La question fondamentale qu’elle soulève est celle de la vision de l’humain et du bien commun qui vont guider l’action humaine, en particulier dans le contexte du développement technologique. Le pape met en garde contre le danger de positionner cette réflexion dans un « paradigme technocratique » qui aboutirait à penser l’humain et le bien commun exclusivement à travers des indicateurs de production, de productivité et de performance à optimiser grâce à la technologie. C’est l’un des grands messages de l’encyclique que d’alerter sur ce risque. On ne doit pas laisser la technologie enfermer l’humain. Au contraire, il s’agit de se mobiliser pour s’efforcer de mieux comprendre ce que signifie un bon futur, une bonne vie. C’est seulement à partir d’un tel effort de discernement que l’on pourra définir ce qu’est une bonne technologie ou un bon usage d’une technologie. Voilà le travail que la technologie ne peut pas faire par elle-même : donner une direction, un sens. Parfois, les « solutions » technologiques ne répondent pas aux besoins réels. Par exemple, a-t-on besoin de robots pour pallier le manque de personnel auprès des personnes dépendantes ? Si l’on commence par cette question, on risque de mutiler le débat. Il convient peut-être d’interroger le pourquoi de ce manque de personnel. Peut-être faut-il aussi s’interroger sur la reconnaissance et la rémunération de ce type d’emploi ? On pourrait multiplier les exemples. Utiliser l’IA générative pour répondre plus rapidement à une question, cela peut être un bon objectif, mais pas forcément dans toutes les situations. Parfois, on a besoin de temps pour réfléchir.

C'est-à-dire que l'IA doit rester un outil.

C'est cela, il ne faut pas que la technologie devienne l’unique prisme à travers lequel on pense nos besoins et nos objectifs. Il faut résister à la tentation de considérer comme un progrès automatique tout gain de performance ou d’efficacité, pour reprendre la main et réfléchir aux besoins de manière plus globale. L’encyclique fournit d’importantes ressources pour cela.

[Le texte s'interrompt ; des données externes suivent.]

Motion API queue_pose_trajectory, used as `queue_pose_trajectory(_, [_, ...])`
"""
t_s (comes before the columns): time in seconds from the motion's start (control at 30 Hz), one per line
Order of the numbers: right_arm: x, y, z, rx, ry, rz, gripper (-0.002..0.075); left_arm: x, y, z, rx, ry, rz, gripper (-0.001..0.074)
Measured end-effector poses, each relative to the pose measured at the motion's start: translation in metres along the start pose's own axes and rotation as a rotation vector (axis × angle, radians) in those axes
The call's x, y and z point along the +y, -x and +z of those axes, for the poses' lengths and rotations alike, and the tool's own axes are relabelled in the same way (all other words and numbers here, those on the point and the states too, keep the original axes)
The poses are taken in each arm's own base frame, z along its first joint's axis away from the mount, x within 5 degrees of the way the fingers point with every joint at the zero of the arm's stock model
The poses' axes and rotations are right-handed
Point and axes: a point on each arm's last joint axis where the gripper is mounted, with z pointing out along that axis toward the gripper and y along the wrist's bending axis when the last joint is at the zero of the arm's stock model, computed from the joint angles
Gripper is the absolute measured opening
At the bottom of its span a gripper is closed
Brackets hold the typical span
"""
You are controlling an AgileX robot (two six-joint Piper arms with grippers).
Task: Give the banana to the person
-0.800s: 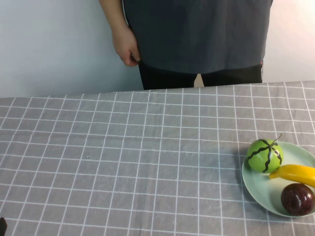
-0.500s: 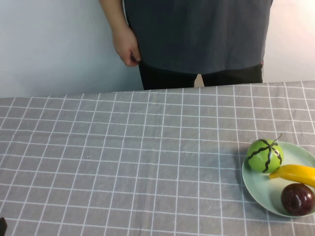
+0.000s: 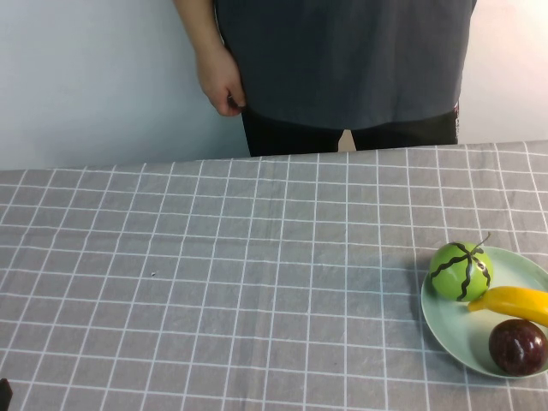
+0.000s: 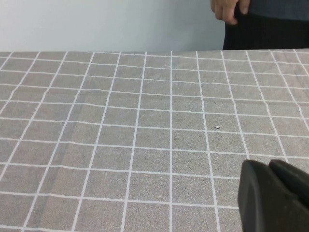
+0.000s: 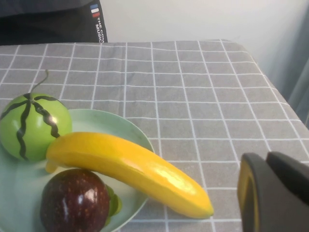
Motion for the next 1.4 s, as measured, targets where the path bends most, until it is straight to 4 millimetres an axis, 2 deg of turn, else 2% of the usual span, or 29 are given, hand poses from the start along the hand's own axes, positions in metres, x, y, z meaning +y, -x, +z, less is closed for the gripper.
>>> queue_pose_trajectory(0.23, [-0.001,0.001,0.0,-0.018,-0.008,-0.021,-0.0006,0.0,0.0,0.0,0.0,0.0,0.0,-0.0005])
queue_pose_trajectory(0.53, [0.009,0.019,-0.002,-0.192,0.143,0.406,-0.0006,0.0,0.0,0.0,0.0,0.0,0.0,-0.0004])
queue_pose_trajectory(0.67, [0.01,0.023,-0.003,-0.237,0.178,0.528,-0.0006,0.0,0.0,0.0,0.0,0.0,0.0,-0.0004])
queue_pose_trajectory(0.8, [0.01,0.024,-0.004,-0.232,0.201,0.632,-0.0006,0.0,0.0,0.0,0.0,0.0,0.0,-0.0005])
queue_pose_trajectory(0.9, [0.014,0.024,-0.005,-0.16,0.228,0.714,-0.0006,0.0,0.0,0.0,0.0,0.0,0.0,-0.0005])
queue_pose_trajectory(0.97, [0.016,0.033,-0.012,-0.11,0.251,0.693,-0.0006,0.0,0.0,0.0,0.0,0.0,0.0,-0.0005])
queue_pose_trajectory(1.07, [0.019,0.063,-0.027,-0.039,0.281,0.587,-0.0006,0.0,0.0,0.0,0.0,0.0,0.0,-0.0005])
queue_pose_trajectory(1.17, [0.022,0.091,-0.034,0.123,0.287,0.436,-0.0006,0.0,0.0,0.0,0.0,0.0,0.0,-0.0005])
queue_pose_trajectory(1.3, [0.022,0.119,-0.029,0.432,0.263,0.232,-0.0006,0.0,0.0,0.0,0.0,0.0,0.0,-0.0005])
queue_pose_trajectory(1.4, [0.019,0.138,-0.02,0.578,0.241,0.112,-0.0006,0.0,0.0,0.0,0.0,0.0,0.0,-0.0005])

Elle nous rappelle, par exemple, qu’un gain en efficacité de production n’est pas un authentique progrès s’il se fait au prix d’une souffrance injuste d’une partie de l’humanité (principe du bien commun). On peut directement appliquer cette réflexion aux « travailleurs du clic » qui doivent filtrer les réponses parfois affreuses des IA génératives. En outre, en abordant les thèmes du rapport à la vérité, du travail, de la liberté et de la responsabilité, l’encyclique met en avant une spécificité cruciale de l’humain que la machine ne peut pas reproduire : la capacité à prendre des décisions. L’IA ne peut pas décider. En effet, pour être capable de décider dans un sens fort, il faut disposer d’une sorte de libre arbitre. Un ordinateur est, par définition, sur des rails ; on ne veut surtout pas qu'il se comporte différemment de ce qui est prévu. Ce n’est pas le cas avec les êtres humains. Cela signifie que la responsabilité de la prise de décision reposera toujours sur ceux qui peuvent la prendre. Une machine ne peut pas être responsable de quoi que ce soit. L’IA peut être une aide inestimable dans le travail humain de production de connaissances, mais elle ne peut pas produire de connaissance elle-même, en autonomie. L’IA n’entretient pas en elle-même de rapport à la vérité, précisément parce qu’elle n’est pas capable de décider. Et cette faculté est l’un des aspects de la dignité humaine.

En fait, si, techniquement l'intelligence artificielle peut prendre des décisions.

Non ! Quand on dit qu'une IA prend une décision, c'est un abus de langage. Au fond c’est une question sémantique, dont la signification éthique est déterminante. L’informatique, IA incluse, est toujours basée sur un mécanisme qui produit un résultat, et si tout se passe bien, c’est le résultat désiré. Mais lorsqu’on met un ordinateur à la place d’un humain, on remplace une prise de décision authentique par une exécution mécanique d’instructions. Dans l’absolu, je veux bien qu'on parle d’une décision artificielle. Cependant, il faut admettre que cela n’a pas grand-chose à voir avec une décision humaine. En filigrane, il y a la notion de la responsabilité, de l’engagement attendu des humains lorsqu’ils prennent des décisions. Et tout cela est totalement étranger à l’ordinateur et donc à l’IA. Il est crucial de bien faire la distinction.